_Your goal_.
Out of the material that follows, write out exactly the lines from the line with "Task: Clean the" to the line with "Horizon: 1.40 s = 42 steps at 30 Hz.", both ends included, and no others.

[[ Exercise data open ]]

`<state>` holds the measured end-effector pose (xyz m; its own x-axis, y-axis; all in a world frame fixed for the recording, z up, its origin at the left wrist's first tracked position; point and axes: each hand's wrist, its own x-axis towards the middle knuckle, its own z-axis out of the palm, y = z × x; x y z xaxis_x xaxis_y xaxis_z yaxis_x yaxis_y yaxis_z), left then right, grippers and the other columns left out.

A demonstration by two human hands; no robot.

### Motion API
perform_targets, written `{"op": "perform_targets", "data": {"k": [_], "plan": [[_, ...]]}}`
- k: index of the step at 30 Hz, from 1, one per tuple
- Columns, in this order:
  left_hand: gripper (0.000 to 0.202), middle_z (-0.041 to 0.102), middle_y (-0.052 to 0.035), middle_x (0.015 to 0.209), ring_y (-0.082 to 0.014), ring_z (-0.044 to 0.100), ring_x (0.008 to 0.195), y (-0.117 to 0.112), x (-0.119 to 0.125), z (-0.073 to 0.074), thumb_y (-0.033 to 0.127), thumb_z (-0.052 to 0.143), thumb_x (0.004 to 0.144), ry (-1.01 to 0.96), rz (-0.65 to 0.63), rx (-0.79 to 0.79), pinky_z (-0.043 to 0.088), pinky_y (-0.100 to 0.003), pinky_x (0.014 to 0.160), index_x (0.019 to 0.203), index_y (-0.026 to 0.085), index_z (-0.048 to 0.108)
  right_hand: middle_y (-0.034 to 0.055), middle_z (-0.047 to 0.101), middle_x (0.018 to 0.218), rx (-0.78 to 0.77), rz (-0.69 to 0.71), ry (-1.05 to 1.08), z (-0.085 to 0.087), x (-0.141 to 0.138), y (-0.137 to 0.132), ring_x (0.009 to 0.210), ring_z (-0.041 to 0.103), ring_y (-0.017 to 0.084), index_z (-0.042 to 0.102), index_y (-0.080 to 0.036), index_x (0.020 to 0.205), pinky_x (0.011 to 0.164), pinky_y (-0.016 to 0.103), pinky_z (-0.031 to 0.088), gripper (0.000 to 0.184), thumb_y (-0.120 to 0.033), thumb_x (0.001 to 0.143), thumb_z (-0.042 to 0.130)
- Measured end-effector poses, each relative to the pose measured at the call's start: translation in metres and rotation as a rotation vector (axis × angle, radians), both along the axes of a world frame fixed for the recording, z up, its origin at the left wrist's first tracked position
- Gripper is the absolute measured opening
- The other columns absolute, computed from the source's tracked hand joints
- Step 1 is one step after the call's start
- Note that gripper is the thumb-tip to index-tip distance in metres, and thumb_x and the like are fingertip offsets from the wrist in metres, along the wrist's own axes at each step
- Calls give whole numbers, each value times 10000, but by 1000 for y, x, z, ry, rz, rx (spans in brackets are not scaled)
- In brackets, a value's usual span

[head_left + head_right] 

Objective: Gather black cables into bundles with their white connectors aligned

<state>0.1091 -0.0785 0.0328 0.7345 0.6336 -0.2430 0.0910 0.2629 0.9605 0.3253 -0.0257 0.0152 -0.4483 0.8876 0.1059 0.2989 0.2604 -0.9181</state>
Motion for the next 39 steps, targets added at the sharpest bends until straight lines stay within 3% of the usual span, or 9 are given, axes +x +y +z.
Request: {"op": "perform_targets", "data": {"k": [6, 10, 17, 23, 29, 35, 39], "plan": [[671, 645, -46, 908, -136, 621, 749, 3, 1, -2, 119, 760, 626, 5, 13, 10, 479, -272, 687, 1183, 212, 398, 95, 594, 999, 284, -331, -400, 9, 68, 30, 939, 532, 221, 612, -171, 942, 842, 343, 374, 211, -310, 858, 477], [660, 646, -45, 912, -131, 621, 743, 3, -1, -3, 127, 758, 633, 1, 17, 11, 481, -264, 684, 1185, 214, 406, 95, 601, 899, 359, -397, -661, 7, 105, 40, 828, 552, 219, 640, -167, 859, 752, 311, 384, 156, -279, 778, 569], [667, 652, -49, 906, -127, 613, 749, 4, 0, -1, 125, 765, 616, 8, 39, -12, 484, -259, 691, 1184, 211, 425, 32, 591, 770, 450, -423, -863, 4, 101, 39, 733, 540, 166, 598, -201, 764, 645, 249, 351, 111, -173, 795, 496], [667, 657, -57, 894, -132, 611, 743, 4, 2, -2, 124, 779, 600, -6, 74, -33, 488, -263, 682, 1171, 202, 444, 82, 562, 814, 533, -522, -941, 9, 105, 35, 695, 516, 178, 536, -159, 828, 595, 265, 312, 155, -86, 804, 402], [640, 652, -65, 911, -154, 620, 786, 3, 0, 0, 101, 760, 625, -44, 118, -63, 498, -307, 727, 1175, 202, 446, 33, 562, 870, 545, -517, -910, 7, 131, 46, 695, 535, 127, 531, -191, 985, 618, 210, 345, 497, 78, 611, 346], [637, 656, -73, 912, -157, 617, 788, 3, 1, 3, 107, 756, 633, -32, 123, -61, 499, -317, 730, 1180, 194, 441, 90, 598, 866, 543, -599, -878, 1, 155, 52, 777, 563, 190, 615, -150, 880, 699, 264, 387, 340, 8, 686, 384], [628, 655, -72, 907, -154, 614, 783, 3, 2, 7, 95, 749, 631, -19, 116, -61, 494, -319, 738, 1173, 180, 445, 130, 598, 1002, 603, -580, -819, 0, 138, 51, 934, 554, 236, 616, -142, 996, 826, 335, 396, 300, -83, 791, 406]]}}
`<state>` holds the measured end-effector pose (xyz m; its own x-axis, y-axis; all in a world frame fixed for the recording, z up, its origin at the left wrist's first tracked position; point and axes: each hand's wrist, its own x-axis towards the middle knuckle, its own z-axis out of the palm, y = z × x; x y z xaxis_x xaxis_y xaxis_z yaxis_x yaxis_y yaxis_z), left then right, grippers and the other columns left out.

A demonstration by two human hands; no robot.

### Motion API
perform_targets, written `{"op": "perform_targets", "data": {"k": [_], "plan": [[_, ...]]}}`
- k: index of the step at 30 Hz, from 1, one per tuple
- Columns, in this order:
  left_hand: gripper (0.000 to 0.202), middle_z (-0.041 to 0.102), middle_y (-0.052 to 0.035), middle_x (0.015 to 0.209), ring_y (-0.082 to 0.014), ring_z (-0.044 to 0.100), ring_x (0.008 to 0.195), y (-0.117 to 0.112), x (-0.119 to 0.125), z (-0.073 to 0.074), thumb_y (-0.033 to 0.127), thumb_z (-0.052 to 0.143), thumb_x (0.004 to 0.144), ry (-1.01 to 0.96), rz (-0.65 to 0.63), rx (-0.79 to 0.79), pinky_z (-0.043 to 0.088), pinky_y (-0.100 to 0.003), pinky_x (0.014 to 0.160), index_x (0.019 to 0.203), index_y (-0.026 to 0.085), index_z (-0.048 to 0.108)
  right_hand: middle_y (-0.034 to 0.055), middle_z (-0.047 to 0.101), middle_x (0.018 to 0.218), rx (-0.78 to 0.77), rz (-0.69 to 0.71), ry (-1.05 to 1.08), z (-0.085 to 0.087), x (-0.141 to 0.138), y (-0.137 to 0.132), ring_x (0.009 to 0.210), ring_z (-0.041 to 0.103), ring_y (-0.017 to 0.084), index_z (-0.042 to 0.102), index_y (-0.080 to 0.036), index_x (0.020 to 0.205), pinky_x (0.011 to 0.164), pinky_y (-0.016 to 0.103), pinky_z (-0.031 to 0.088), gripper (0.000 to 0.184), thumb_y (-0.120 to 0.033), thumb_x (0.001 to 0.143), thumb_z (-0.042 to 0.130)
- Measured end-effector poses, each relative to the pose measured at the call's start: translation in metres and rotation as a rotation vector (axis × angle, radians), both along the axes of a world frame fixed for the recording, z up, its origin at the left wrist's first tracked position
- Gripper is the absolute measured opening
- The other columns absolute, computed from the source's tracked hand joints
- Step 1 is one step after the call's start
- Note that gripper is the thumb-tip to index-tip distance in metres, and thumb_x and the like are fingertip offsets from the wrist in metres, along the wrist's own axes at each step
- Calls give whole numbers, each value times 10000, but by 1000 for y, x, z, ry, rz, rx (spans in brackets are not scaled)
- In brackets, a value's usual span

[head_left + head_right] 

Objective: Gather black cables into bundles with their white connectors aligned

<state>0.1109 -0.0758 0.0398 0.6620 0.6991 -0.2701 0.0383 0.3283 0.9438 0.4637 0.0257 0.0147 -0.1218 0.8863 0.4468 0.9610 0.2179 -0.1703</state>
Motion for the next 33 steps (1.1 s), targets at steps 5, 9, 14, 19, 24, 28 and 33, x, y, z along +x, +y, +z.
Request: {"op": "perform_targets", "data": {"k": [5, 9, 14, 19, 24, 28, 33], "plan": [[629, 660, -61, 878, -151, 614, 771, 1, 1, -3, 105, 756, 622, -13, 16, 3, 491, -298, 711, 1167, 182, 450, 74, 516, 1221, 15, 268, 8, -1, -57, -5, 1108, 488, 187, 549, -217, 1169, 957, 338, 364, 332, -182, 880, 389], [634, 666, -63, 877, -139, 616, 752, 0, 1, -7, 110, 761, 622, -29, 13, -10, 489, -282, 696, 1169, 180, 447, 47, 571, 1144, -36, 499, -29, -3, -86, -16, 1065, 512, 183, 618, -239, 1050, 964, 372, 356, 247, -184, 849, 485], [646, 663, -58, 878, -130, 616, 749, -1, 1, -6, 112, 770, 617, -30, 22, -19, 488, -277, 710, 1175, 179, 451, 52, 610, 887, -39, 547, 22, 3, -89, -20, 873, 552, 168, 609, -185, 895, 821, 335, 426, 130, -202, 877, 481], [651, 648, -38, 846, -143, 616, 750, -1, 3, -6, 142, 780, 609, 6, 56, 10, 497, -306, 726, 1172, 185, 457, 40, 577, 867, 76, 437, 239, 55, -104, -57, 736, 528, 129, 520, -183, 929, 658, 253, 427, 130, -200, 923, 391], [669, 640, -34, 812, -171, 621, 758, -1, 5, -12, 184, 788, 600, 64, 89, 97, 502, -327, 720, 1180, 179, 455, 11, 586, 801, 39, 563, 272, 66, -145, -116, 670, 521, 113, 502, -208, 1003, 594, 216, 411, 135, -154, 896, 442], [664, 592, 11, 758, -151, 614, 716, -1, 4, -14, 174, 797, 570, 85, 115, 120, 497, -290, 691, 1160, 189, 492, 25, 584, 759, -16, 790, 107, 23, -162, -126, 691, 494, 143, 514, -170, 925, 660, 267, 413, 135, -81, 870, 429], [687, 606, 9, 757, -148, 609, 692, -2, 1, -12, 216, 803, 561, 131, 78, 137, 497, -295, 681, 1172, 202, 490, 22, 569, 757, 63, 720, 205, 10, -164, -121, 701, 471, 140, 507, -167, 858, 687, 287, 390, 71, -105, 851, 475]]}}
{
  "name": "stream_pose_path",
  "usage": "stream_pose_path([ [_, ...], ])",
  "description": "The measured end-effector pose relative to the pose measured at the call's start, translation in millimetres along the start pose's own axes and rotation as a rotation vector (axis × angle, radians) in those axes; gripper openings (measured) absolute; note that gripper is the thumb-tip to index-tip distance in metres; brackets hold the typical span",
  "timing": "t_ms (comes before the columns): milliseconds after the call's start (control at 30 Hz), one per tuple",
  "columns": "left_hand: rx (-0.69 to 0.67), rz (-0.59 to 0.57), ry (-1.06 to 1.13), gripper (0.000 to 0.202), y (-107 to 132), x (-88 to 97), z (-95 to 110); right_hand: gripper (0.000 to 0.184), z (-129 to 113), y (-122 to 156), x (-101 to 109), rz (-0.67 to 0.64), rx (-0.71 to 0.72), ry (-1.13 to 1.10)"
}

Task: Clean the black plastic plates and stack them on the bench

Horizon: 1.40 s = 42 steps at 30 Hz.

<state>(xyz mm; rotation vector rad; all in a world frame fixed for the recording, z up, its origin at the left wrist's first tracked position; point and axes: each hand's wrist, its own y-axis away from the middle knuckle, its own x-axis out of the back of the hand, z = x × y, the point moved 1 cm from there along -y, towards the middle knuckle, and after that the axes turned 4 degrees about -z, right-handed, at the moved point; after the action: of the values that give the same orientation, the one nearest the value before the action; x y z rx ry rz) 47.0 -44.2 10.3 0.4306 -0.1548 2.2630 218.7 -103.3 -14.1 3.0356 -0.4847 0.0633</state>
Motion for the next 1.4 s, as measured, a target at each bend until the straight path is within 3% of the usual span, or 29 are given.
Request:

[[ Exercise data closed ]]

_Exercise answer_.
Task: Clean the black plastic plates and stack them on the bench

Horizon: 1.40 s = 42 steps at 30 Hz.

The response has been given in full.